* _Assignment_
Your answer must be the data repeated exactly, with no pictures in it.

____ Data

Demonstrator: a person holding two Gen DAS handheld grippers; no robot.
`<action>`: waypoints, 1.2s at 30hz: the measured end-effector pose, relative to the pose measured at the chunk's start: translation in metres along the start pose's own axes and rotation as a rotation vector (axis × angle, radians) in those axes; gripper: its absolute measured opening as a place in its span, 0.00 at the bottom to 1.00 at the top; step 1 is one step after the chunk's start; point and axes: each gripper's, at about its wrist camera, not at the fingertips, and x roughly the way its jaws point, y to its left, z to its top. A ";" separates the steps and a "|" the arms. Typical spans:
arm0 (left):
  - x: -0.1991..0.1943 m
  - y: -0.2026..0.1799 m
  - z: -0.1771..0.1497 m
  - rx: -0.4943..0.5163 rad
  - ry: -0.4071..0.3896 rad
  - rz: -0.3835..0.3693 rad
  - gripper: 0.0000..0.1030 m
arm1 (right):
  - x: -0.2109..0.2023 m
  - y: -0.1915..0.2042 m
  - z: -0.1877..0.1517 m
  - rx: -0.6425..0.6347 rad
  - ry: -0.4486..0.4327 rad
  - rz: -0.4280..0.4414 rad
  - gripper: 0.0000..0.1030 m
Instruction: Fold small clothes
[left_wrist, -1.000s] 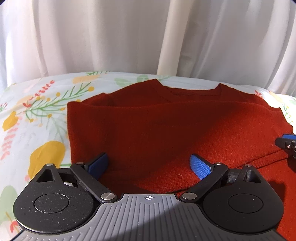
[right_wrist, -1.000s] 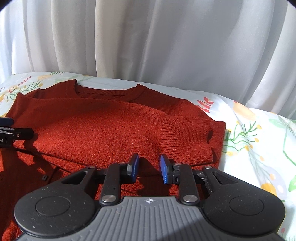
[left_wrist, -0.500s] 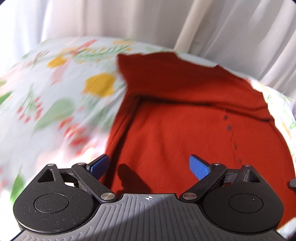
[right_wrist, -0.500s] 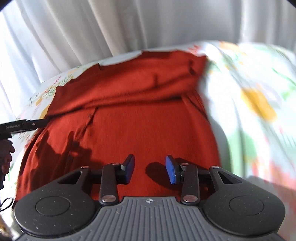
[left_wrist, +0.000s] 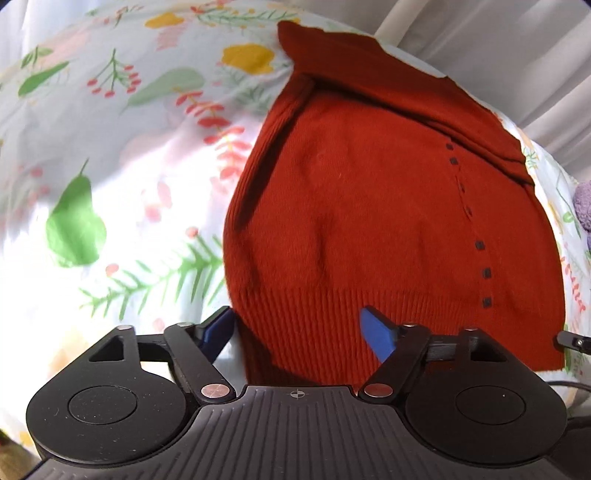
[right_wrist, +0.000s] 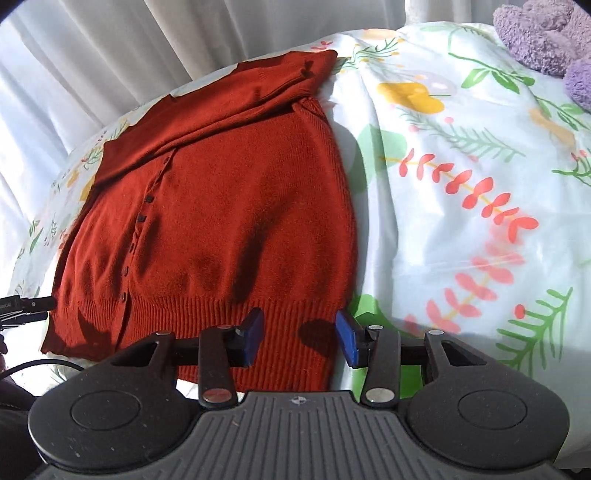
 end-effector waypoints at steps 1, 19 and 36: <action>0.000 0.003 -0.002 -0.011 0.004 -0.002 0.70 | 0.003 -0.001 0.000 0.006 0.013 0.005 0.41; -0.019 0.026 -0.003 -0.115 -0.018 -0.147 0.07 | 0.003 -0.015 -0.006 0.069 0.057 0.064 0.04; -0.027 0.004 0.129 -0.108 -0.353 -0.183 0.07 | -0.003 -0.012 0.088 0.208 -0.285 0.254 0.04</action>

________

* _Task answer_
Demonstrator: a person holding two Gen DAS handheld grippers; no robot.
`<action>`: waypoints, 1.2s at 30hz: the measured end-effector pose, relative to the pose measured at the chunk's start: translation in metres along the start pose's own axes and rotation as a rotation vector (axis × angle, radians) in those axes; gripper: its absolute measured opening as a place in its span, 0.00 at the bottom to 1.00 at the top; step 1 is one step after the chunk's start; point and axes: each gripper's, at about its wrist camera, not at the fingertips, and x roughly the way its jaws point, y to its left, z to its top. A ";" separates the steps and a "|" the arms. Typical spans:
arm0 (left):
  - x: -0.1991..0.1943 m
  - y: -0.2026..0.1799 m
  - z: -0.1771..0.1497 m
  - rx: -0.4943..0.5163 rad
  - ry: -0.4071..0.3896 rad
  - rz: -0.3835..0.3693 rad
  - gripper: 0.0000..0.1030 m
arm1 (right):
  - x: -0.2109..0.2023 m
  - y: -0.1915..0.2042 m
  - z: -0.1877..0.1517 m
  - rx: -0.6425..0.6347 rad
  - ry: -0.4486..0.4327 rad
  - rz: -0.4280..0.4414 rad
  - gripper: 0.0000..0.1030 m
Instruction: Fold small clothes
[left_wrist, -1.000s] 
[right_wrist, -1.000s] 
[left_wrist, -0.500s] 
[right_wrist, -0.500s] 
[left_wrist, +0.000s] 
[right_wrist, +0.000s] 
 end-effector waypoints at steps 1, 19 and 36: <action>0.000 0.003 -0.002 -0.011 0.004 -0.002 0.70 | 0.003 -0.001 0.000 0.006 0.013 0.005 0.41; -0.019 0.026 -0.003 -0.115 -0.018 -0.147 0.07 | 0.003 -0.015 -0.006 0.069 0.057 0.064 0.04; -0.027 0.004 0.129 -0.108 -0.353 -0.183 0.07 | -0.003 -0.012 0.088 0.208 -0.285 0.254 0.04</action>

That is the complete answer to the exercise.